Kenzo Riedewald

Personal information
- Full name: Kenzo Gerold Riedewald
- Date of birth: 24 February 2007 (age 18)
- Place of birth: Almere, Netherlands
- Height: 1.77 m (5 ft 10 in)
- Position(s): Winger

Team information
- Current team: AZ Alkmaar

Youth career
- FC Almere
- 2016–2018: Utrecht
- BFC Bussum
- Almere City
- Wooter Academy
- 2022–2023: Ajax
- 2023–: AZ Alkmaar

International career^{‡}
- Years: Team / Apps / (Gls)
- 2023: Suriname U17 / 3 / (0)

= Kenzo Riedewald =

Surinamese footballer (born 2007)

Kenzo Gerold Riedewald (born 24 February 2007) is a professional footballer who plays as a winger for Dutch side AZ Alkmaar. Born in the Netherlands, he has represented Suriname at youth international level.

==Club career==
Born in Almere in the Netherlands, Riedewald's footballing career began with FC Almere, before joining the academy of Utrecht at under-10 level in 2016. He stayed with Utrecht for two years before spending six months with BFC Bussum, where he was scouted by Almere City. Having missed out on game-time with Almere City due to the club not having an under-14 side, he decided to enroll at the Wooter Academy in Amstelveen, also playing for RKAV due to a collaboration between the two academies.
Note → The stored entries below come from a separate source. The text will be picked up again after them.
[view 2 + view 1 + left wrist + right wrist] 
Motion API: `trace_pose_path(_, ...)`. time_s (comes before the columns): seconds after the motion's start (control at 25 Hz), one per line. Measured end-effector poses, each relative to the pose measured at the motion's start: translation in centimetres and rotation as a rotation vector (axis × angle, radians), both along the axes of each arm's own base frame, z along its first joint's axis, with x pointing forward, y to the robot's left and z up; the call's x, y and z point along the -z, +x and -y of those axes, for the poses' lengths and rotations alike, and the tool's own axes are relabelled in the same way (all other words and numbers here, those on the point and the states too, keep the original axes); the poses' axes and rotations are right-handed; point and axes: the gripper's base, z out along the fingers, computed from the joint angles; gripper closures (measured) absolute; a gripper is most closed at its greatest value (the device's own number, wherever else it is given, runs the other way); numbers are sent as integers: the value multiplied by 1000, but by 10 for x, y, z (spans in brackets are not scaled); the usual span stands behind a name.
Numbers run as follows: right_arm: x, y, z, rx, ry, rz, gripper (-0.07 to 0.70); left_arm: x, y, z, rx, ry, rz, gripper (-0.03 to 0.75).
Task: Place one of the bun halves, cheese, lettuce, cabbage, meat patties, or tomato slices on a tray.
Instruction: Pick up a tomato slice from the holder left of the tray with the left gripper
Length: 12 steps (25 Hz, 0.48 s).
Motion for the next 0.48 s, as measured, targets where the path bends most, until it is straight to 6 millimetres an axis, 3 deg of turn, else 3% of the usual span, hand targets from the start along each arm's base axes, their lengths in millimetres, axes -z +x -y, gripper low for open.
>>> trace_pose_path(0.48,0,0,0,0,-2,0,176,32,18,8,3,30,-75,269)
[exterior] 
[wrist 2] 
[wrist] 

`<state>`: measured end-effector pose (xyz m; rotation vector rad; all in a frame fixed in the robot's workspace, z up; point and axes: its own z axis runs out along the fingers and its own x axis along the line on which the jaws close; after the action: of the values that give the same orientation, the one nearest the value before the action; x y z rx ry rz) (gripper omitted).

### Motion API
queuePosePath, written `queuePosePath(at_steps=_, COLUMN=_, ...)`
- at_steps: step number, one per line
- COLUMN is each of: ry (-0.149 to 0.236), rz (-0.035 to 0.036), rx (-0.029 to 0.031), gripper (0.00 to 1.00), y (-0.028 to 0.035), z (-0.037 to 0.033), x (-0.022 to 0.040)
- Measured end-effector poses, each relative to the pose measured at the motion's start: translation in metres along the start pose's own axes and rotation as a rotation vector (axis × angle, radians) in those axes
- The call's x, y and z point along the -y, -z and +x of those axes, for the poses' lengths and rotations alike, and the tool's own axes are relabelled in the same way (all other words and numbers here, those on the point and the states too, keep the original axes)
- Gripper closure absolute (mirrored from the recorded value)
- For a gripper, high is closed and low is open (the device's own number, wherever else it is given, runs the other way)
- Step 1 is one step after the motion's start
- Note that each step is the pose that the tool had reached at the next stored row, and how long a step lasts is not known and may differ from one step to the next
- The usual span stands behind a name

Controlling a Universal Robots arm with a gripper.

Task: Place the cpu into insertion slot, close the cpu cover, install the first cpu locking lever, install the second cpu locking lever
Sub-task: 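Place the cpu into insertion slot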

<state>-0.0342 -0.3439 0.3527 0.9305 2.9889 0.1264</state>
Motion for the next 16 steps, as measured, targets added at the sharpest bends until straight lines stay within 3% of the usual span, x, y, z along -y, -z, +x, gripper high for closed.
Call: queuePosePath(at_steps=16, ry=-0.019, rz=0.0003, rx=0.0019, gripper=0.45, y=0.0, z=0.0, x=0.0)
In February 2022 he joined the academy of Ajax, following a week-long trial. After a year with Ajax, Riedewald moved to AZ Alkmaar.

==International career==
Though born in the Netherlands, Riedewald is of Surinamese descent, while his grandparents are from the Indonesian islands of Java and Banda Neira in the province of Maluku. He was called up to the Suriname under-17 side for the 2023 CONCACAF U-17 Championship, and played in all three games as Suriname were knocked out in the group stages.

==Personal life==
Riedewald is related to Netherlands international footballer Jaïro Riedewald, but has stated that they are very distant relatives, despite Indonesian media reporting them to be nephew and uncle.